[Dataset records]
===============
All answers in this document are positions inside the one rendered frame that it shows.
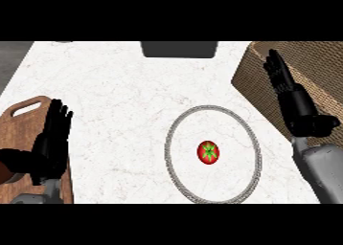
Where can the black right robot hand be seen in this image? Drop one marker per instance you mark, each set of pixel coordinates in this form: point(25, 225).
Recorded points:
point(299, 105)

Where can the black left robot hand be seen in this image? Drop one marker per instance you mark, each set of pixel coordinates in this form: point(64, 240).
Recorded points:
point(51, 140)

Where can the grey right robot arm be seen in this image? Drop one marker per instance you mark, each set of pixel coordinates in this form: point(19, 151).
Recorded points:
point(326, 173)

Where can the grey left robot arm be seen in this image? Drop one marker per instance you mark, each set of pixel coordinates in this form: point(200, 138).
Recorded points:
point(41, 194)

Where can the brown wicker basket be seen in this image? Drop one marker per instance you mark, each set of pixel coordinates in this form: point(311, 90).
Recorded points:
point(321, 70)

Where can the red tomato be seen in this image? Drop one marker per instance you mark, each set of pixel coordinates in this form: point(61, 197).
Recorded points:
point(208, 152)

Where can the brown wooden cutting board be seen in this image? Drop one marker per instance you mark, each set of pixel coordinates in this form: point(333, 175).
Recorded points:
point(14, 134)

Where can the dark grey appliance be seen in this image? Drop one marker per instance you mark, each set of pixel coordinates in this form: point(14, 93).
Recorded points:
point(179, 48)

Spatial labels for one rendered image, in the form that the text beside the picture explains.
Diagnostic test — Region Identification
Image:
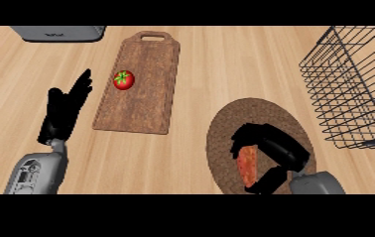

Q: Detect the orange sweet potato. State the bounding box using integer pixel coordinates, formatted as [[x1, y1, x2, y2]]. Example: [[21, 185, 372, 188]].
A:
[[237, 144, 262, 188]]

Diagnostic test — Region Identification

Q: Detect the round brown woven placemat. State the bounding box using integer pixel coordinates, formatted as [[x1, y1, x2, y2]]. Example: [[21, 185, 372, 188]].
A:
[[206, 97, 318, 195]]

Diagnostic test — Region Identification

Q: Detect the brown wooden cutting board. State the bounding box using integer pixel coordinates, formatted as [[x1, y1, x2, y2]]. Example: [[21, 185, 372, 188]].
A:
[[92, 30, 182, 136]]

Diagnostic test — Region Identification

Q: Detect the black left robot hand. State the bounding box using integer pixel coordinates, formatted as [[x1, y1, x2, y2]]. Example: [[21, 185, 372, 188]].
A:
[[37, 68, 95, 146]]

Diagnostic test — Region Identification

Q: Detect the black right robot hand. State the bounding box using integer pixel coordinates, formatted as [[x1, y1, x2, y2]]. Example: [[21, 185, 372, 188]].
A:
[[229, 122, 312, 195]]

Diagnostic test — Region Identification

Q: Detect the grey toaster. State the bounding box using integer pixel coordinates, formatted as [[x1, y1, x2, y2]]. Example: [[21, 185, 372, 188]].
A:
[[9, 26, 108, 44]]

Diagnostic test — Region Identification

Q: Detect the red tomato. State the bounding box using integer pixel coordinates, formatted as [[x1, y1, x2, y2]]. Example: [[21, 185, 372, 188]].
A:
[[113, 69, 136, 91]]

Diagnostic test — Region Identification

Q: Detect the black wire basket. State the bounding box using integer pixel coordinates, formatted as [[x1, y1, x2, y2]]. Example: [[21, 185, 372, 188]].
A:
[[299, 26, 375, 150]]

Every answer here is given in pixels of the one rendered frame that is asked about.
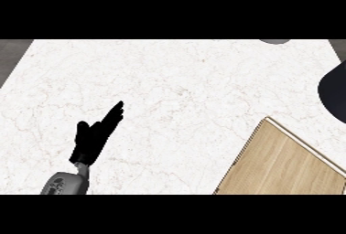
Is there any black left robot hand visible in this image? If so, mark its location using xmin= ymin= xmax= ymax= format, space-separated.
xmin=68 ymin=101 xmax=126 ymax=167

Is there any pale wooden tray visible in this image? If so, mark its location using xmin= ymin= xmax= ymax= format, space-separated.
xmin=213 ymin=116 xmax=346 ymax=196

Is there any dark rounded pot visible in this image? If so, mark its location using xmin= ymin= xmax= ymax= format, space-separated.
xmin=317 ymin=59 xmax=346 ymax=124

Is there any grey rounded object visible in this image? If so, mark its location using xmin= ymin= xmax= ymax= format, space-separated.
xmin=259 ymin=38 xmax=292 ymax=46

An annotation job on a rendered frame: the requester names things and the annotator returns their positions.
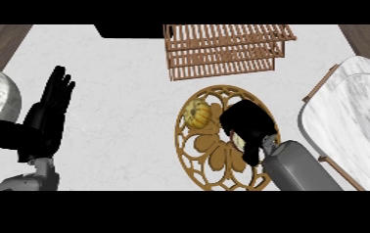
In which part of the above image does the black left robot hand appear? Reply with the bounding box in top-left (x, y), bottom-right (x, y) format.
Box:
top-left (0, 65), bottom-right (79, 163)

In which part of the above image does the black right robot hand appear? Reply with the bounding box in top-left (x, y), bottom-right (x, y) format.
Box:
top-left (219, 99), bottom-right (281, 168)

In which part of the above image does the yellow cupcake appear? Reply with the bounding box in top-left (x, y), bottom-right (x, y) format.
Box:
top-left (183, 98), bottom-right (214, 130)

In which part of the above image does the round golden cutout placemat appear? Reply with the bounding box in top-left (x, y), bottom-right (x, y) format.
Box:
top-left (175, 84), bottom-right (284, 192)

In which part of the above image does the silver rounded appliance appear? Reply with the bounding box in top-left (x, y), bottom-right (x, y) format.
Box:
top-left (0, 71), bottom-right (24, 124)

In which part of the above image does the white marble tray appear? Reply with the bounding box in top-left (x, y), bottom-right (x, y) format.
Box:
top-left (297, 55), bottom-right (370, 192)

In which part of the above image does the black appliance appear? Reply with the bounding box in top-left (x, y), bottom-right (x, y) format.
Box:
top-left (94, 23), bottom-right (169, 40)

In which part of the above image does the copper wire tiered shelf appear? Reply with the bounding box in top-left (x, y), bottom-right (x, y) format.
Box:
top-left (163, 23), bottom-right (298, 82)

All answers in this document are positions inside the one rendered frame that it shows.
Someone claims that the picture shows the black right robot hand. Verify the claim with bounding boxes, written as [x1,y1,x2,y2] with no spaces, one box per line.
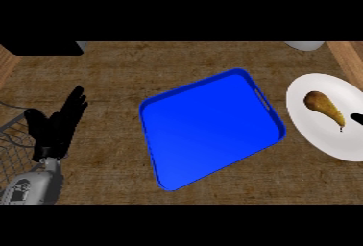
[348,112,363,127]

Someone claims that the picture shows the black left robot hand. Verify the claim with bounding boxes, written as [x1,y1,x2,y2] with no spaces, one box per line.
[22,85,90,161]

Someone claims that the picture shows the brown pear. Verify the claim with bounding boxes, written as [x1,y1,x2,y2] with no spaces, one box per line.
[303,90,347,133]

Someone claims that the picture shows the white plate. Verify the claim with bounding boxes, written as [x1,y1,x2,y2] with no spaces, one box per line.
[285,73,363,162]

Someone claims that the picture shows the blue tray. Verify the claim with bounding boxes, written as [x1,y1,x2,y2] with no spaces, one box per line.
[137,67,288,192]

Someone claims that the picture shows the wooden edge strip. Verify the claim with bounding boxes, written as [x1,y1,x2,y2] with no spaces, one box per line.
[0,44,22,89]
[326,40,363,91]

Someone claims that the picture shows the black appliance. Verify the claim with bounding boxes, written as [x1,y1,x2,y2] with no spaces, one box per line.
[0,40,86,57]

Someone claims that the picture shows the pale grey round object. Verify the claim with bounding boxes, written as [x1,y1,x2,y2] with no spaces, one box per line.
[284,40,326,52]

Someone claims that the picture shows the grey wire basket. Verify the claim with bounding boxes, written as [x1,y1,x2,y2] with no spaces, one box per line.
[0,101,46,190]

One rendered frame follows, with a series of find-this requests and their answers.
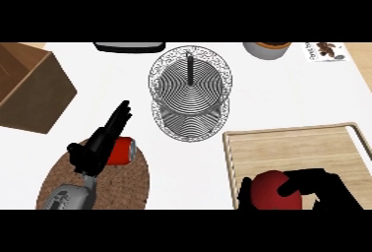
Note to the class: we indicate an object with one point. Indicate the white printed packet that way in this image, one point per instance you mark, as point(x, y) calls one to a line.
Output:
point(325, 51)

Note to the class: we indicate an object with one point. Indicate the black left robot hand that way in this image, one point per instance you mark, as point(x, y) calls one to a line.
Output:
point(94, 148)

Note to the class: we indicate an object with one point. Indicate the brown cardboard box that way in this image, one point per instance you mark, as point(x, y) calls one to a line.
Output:
point(31, 86)

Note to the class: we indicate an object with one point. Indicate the brown round woven placemat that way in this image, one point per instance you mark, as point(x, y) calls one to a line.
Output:
point(112, 182)

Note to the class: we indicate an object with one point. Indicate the pale wooden tray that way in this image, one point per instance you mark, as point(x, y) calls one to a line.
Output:
point(298, 154)

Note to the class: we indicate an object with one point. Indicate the red tomato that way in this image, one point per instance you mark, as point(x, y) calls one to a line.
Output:
point(271, 192)

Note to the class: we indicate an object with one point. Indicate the red can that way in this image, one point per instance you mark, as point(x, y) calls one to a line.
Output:
point(121, 150)

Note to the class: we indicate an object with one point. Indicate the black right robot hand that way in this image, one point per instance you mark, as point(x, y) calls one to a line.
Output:
point(325, 187)

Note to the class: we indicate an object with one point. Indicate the grey pot with brown rim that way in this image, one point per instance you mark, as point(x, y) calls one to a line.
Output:
point(265, 50)

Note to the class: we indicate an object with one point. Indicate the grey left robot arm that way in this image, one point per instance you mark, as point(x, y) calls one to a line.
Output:
point(68, 197)

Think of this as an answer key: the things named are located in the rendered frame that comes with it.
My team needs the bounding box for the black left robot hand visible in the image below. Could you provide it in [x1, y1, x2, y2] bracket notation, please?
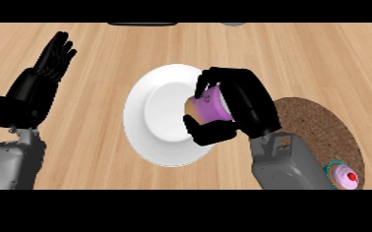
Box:
[0, 30, 78, 130]

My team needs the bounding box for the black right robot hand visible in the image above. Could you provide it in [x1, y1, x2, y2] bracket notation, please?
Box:
[182, 66, 284, 147]

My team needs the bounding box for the purple can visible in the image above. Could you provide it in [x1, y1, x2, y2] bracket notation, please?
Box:
[183, 83, 235, 125]

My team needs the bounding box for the brown round cork placemat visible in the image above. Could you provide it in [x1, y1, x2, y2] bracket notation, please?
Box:
[272, 96, 366, 191]

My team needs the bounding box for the white plate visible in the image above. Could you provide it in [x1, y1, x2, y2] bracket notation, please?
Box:
[123, 63, 217, 168]

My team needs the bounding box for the pink cupcake with cherry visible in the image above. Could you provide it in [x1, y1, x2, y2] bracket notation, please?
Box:
[324, 160, 362, 191]

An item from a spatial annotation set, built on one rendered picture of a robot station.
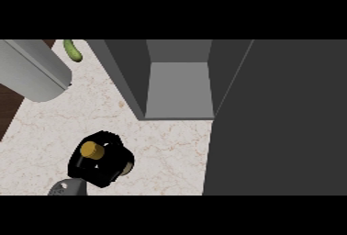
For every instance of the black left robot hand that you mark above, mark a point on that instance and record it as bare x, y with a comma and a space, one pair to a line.
105, 175

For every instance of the dark wine bottle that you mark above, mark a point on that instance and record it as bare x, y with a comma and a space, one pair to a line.
91, 150

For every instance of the open grey cabinet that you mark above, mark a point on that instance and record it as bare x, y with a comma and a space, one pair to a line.
177, 88

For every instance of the dark grey cabinet door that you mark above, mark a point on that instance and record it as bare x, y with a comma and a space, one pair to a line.
279, 122

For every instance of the pale grey appliance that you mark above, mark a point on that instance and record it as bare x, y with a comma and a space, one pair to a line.
31, 72

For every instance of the green cucumber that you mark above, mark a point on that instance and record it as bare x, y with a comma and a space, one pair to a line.
72, 51

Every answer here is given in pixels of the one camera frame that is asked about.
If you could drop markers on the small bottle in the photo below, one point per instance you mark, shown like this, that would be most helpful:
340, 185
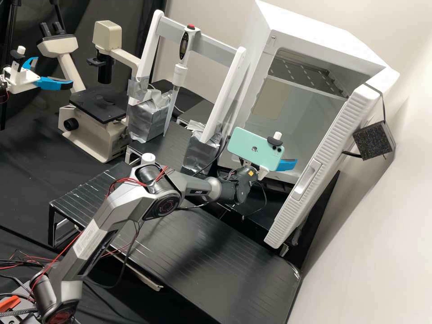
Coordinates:
148, 158

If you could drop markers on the right wrist camera phone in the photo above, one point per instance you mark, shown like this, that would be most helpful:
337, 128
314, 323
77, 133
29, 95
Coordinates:
251, 145

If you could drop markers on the incubator door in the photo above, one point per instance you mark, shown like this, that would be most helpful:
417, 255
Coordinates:
324, 162

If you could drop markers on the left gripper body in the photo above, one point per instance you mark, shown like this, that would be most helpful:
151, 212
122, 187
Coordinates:
21, 80

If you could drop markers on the left phone holder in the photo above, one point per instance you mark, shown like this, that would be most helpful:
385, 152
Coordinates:
19, 54

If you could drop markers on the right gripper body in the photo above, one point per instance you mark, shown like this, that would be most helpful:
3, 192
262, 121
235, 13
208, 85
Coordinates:
263, 172

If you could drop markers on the cream microscope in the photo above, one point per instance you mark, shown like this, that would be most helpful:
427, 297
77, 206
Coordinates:
94, 131

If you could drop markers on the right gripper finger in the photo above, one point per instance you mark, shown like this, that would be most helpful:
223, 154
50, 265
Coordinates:
287, 164

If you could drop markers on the white pipette stand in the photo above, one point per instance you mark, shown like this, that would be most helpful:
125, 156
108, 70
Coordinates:
219, 108

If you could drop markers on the white incubator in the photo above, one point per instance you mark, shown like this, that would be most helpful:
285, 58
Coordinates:
314, 44

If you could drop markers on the pipette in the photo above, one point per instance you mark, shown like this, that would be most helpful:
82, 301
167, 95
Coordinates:
184, 44

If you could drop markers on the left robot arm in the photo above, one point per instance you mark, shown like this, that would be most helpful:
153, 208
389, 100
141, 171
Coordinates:
2, 88

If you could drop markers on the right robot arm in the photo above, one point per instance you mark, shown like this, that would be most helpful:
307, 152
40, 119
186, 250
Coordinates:
135, 202

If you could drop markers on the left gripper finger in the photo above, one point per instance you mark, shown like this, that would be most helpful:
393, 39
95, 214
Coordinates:
54, 83
29, 62

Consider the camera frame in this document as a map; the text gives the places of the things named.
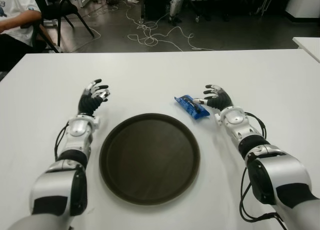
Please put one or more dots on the white side table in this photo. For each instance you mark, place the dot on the white side table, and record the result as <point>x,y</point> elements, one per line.
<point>308,46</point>

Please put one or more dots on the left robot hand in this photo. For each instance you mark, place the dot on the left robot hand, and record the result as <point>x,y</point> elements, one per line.
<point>87,103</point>

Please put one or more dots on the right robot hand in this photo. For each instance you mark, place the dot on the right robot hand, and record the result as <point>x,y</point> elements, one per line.
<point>221,100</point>

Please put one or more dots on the white curved machine housing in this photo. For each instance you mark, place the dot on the white curved machine housing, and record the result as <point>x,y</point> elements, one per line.
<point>305,5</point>

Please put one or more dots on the black cabinet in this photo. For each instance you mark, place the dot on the black cabinet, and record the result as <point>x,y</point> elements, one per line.
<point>155,5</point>

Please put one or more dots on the person in white shirt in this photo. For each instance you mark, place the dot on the person in white shirt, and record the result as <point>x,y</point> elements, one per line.
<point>15,27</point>

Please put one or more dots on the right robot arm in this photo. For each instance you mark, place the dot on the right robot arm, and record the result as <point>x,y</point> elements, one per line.
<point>282,175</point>

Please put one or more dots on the black chair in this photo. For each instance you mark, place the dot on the black chair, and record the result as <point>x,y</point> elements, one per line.
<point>62,7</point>

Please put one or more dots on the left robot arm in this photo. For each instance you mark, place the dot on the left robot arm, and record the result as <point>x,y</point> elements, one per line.
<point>57,187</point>

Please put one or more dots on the blue Oreo packet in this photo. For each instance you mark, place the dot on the blue Oreo packet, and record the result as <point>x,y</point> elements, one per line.
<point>191,107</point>

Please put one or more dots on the silver humanoid robot legs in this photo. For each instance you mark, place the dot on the silver humanoid robot legs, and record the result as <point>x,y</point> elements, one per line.
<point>175,5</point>

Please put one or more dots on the round dark brown tray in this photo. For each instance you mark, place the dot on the round dark brown tray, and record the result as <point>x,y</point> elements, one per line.
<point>150,160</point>

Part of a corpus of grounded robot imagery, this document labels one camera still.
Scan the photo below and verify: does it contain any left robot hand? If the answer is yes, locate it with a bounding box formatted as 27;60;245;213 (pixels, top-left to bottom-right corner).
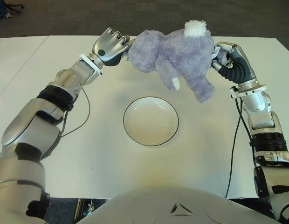
92;27;136;67

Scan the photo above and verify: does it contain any person in blue jeans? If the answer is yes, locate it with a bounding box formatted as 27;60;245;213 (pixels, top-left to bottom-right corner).
0;0;12;19

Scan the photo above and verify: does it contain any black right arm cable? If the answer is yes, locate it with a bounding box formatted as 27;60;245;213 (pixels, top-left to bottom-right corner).
225;98;252;199

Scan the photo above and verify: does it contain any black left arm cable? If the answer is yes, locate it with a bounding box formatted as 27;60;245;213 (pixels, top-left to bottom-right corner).
58;87;91;140

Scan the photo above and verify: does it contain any white plate black rim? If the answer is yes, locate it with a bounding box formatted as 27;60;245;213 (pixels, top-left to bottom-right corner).
123;96;179;147

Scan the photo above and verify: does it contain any purple plush bunny doll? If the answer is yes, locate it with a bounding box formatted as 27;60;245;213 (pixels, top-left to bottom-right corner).
127;20;216;104

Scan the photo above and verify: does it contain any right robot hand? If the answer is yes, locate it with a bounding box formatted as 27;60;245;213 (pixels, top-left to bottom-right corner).
211;42;261;86

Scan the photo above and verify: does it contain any black office chair base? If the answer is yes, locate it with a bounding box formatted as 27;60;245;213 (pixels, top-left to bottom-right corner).
7;3;25;11

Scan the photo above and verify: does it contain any silver robot torso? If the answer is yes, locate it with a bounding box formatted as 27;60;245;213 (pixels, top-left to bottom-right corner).
76;186;278;224

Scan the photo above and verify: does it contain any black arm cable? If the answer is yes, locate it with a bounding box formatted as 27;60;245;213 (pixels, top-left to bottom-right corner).
58;87;91;140
225;98;252;199

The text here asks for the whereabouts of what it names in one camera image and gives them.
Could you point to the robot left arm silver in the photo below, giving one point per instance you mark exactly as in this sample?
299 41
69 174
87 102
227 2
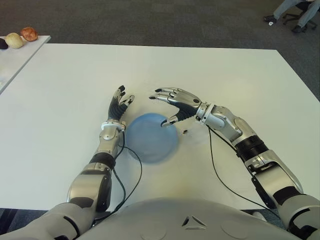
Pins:
107 140

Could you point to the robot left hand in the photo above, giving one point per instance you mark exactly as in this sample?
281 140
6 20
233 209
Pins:
116 111

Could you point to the red-brown bread bun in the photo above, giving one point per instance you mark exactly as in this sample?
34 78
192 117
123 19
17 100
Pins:
29 34

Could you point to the seated person grey trousers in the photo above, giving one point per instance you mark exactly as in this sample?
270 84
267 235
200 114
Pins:
306 16

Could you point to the robot torso grey shell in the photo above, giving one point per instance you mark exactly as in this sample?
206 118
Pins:
180 220

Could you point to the white side table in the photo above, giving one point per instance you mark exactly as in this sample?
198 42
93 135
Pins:
17 61

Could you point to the white sneaker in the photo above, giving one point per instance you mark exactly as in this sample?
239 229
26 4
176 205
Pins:
257 215

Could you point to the robot right arm silver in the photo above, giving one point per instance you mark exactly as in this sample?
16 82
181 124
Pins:
270 165

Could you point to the blue round plate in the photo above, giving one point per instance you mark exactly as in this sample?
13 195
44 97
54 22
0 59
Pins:
150 140

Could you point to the black office chair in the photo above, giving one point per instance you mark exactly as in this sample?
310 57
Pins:
291 17

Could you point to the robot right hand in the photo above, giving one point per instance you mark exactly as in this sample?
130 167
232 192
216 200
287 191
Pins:
186 102

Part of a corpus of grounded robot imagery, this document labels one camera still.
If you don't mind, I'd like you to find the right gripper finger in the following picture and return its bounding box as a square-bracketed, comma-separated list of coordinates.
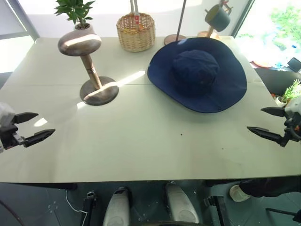
[246, 126, 285, 145]
[261, 107, 286, 118]

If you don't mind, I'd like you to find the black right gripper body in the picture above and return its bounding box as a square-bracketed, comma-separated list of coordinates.
[280, 114, 301, 148]

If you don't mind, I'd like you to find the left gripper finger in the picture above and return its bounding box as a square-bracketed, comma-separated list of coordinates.
[23, 129, 56, 148]
[11, 112, 39, 125]

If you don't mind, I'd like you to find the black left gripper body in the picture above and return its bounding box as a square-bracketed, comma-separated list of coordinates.
[0, 122, 26, 151]

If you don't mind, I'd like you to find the navy blue wide-brim hat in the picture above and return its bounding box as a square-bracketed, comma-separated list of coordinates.
[147, 37, 247, 114]

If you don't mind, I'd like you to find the wooden mushroom-shaped hat stand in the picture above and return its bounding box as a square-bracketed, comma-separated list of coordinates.
[57, 30, 119, 106]

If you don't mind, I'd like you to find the pole stand with round base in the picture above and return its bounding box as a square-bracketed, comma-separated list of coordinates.
[164, 0, 188, 46]

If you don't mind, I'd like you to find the small potted fern plant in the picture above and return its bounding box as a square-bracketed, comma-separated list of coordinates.
[275, 79, 301, 105]

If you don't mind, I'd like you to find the black tablet device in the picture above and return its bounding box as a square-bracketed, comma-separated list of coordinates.
[286, 57, 301, 72]

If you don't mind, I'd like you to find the dark rounded shape under table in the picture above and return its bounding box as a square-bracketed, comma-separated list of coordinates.
[239, 176, 301, 198]

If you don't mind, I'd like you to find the white round cup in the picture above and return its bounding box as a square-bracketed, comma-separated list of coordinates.
[229, 185, 251, 202]

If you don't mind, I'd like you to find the wooden mug tree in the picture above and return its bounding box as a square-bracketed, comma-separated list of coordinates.
[197, 0, 235, 40]

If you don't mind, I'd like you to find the silver left robot leg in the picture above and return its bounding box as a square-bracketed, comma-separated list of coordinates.
[103, 186, 131, 226]

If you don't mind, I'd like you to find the silver robot leg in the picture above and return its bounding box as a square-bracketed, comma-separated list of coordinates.
[103, 186, 131, 226]
[164, 182, 200, 224]

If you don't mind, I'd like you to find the dark green mug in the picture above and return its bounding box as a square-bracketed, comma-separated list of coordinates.
[204, 4, 231, 32]

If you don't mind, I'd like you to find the silver right robot leg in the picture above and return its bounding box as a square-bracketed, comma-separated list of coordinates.
[164, 182, 200, 224]

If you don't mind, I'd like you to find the green potted plant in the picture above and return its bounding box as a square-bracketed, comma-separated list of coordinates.
[54, 0, 96, 36]

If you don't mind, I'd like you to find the woven wicker basket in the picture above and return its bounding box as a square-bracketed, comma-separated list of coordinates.
[116, 13, 156, 52]

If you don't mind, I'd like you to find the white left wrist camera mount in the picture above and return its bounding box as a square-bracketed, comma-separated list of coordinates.
[0, 102, 15, 129]

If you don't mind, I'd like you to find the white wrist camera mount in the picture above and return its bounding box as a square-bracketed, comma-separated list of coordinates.
[284, 96, 301, 127]
[0, 102, 15, 129]

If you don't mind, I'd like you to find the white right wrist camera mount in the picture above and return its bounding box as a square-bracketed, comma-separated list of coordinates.
[284, 96, 301, 127]

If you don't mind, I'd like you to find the white floor cable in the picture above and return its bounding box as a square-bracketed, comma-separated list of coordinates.
[65, 189, 88, 214]

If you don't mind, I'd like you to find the black table leg bracket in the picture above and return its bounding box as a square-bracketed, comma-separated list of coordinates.
[203, 194, 229, 226]
[80, 191, 97, 226]

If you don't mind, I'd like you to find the white rope basket handle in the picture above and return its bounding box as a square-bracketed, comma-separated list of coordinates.
[129, 0, 141, 27]

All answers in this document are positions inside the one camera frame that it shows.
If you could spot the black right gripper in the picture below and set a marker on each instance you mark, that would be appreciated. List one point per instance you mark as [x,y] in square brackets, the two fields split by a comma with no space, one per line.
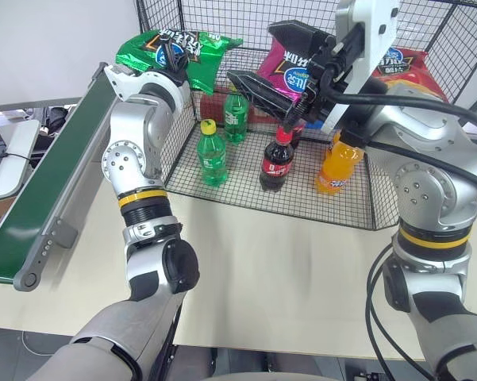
===============
● EXERCISE OBJECTIVE:
What is needed is an exact transcription of the lines from the one containing "the white wrist" through the last line of the records above, both included, with no pictures.

● EXPECTED ANSWER:
If you don't mind, I'd like you to find the white wrist camera mount in the picture above and return its bounding box as a square-bracketed, comma-separated list of coordinates.
[284, 96, 301, 127]
[0, 102, 15, 129]

If you don't mind, I'd like you to find the white right wrist camera mount in the picture above and return its bounding box as a square-bracketed, comma-separated list of coordinates.
[284, 96, 301, 127]

If you don't mind, I'd like you to find the white floor cable in the picture above and return its bounding box as a square-bracketed, comma-separated list of coordinates.
[65, 189, 88, 214]

If you don't mind, I'd like you to find the black table leg bracket in the picture above and return its bounding box as a square-bracketed, comma-separated list of coordinates.
[203, 194, 229, 226]
[80, 191, 97, 226]

If you don't mind, I'd like you to find the white rope basket handle in the picture above and return its bounding box as a square-bracketed, comma-separated list of coordinates.
[129, 0, 141, 27]

All answers in this document are positions inside the one camera frame that it shows.
If you could spot the black right gripper in the picture below and set a marker on each instance you mark, that would be appreciated. List one point per instance you mark as [x,y] in square brackets, the two fields split by a comma with no space, one per line.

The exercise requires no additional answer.